沈妙竹聽罷也蹙起眉,疑惑的看著溫太醫問道,“溫太醫此前可為本宮診過脈?”
“自是診過,此前娘娘脈象雖不如這次強勁,卻並無緩慢之相,方才微臣探過娘娘的幾處穴位,並無異常之處,想必沒有大礙。”溫太醫垂首答道。
沈妙竹想起臉上的紅斑,抬眼看向溫太醫,目光中帶著些審視,“本宮臉上的紅斑,太醫可知是因何而起?”
溫太醫垂了垂首,不動聲色的回道,“恕臣愚鈍,診不出這紅斑的病由。”
沈妙竹一直緊緊的盯著他,將方才自己提起紅斑時溫太醫臉上閃過的那抹不自然瞧的一清二楚。
她心頭暗笑,那個狗太子果然知道自己中毒的事,沒準這毒就是他下的呢!
沈妙竹垂了垂眼簾收起眼底的那抹了然,隨後神態自若的點了點頭,呢喃了句,
“前塵往事忘了也好……碧月,送溫太醫。”
“諾。”
碧月朝著溫太醫做了個請的手勢。
溫太醫俯身行禮,
“臣告退。”
沈妙竹眯著眼看著他離開的背影,有些出神。
自己這副身體的處境著實不大樂觀,明麵上不受寵也就罷了,暗地裏還有人虎視眈眈,她想在這深宮之中活下去可不是件容易的事。
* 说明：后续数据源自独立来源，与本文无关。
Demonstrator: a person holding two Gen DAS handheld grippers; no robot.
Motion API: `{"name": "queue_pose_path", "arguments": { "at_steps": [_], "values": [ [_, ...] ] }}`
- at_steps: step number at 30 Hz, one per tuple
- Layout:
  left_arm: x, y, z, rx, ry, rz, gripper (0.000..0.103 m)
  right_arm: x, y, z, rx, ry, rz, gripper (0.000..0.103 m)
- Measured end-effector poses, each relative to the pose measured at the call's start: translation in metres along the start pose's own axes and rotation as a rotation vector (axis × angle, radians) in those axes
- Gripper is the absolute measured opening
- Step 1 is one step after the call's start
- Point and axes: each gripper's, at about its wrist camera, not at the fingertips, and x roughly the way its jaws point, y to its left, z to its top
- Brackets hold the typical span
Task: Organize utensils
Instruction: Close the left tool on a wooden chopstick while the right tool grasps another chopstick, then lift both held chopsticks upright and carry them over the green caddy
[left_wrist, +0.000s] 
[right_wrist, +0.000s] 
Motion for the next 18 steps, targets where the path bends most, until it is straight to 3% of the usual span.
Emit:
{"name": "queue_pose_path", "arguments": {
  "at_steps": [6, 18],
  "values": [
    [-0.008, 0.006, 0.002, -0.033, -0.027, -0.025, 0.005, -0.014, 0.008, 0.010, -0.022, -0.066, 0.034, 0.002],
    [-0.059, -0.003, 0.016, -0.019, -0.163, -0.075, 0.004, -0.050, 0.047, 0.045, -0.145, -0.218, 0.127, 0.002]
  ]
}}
碧月送完溫太醫回來後,便瞧見自家娘娘若有所思的盯著窗外,她沒敢打擾,為沈妙竹捧了杯君山銀針放到了她的手旁。
沈妙竹十分給麵子的酌了一口,意外的挑了挑眉,好茶。
她閑來無事,掃了一圈殿內空****的擺設,問向碧月道,“這未央宮裏可有管事太監?”
“回娘娘的話,原先是有一個的,但此前得罪了娘娘,便被您發落了出去……”
“得罪了本宮?那太監做什麽了?”沈妙竹狐疑的追問。
碧月抬眼看了看她,見其沒有氣惱之意,才緩緩道出事情的經過。